ASSIGNMENT: The expected answer is the set of lines in the data below between the line holding "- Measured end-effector" and the line holding "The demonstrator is", inclusive, written out exactly.

□ □ □ □

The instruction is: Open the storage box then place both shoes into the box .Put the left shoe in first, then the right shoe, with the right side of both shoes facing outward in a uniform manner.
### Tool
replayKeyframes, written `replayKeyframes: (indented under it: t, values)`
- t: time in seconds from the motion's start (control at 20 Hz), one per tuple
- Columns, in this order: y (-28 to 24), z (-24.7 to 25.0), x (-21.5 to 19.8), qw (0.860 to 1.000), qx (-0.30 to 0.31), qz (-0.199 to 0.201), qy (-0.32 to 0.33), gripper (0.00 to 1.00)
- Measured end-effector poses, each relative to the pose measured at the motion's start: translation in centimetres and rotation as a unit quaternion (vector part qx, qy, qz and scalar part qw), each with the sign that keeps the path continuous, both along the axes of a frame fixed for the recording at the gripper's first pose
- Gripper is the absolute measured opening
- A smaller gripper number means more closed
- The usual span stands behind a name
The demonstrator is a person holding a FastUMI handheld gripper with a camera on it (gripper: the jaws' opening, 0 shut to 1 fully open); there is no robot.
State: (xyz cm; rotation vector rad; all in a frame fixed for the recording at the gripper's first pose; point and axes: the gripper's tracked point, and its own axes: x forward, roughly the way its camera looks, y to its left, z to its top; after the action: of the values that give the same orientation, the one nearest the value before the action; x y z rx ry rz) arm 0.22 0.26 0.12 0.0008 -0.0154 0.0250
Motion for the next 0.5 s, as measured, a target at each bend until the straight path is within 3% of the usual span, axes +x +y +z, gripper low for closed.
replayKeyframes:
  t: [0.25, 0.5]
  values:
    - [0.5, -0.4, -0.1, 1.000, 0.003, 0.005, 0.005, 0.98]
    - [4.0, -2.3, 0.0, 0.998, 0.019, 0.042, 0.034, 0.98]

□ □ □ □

RESPONSE:
- Measured end-effector poses, each relative to the pose measured at the motion's start: translation in centimetres and rotation as a unit quaternion (vector part qx, qy, qz and scalar part qw), each with the sign that keeps the path continuous, both along the axes of a frame fixed for the recording at the gripper's first pose
- Gripper is the absolute measured opening
- A smaller gripper number means more closed
- The usual span stands behind a name
The demonstrator is a person holding a FastUMI handheld gripper with a camera on it (gripper: the jaws' opening, 0 shut to 1 fully open); there is no robot.

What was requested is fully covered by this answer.